Task description:
Find and copy each line in the material below where the string "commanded" occurs.

Records shown:
+++

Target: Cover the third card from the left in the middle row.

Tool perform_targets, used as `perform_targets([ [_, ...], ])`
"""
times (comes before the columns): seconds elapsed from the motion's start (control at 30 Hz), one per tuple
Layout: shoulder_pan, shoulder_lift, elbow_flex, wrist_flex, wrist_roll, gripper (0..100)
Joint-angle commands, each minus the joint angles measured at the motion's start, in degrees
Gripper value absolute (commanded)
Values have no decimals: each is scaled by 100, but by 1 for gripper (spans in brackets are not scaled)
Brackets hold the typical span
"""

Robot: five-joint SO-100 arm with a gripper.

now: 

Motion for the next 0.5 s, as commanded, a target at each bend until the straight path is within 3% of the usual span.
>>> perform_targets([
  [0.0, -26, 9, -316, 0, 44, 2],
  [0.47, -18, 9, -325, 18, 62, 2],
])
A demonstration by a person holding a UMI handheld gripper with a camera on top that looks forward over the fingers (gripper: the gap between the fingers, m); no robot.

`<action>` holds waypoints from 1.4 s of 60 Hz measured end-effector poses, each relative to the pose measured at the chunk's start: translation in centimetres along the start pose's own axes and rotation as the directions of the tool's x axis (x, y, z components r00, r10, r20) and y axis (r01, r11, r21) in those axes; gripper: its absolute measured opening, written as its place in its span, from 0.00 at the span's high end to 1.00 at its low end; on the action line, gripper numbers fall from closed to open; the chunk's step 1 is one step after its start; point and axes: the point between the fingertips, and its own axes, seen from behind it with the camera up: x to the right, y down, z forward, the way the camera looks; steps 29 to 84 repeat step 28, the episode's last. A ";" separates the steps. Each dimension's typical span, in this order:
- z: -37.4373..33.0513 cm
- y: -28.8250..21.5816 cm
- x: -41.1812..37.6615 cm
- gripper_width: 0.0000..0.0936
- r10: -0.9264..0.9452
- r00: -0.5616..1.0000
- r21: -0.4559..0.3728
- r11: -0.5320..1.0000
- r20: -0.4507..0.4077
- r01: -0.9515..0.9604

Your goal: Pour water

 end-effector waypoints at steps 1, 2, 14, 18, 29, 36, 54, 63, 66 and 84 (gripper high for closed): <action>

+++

Answer space:
Gripper value absolute (commanded)
Motion for the next 0.5 s, as commanded, a target at each bend until the straight path is within 3% of the usual span.

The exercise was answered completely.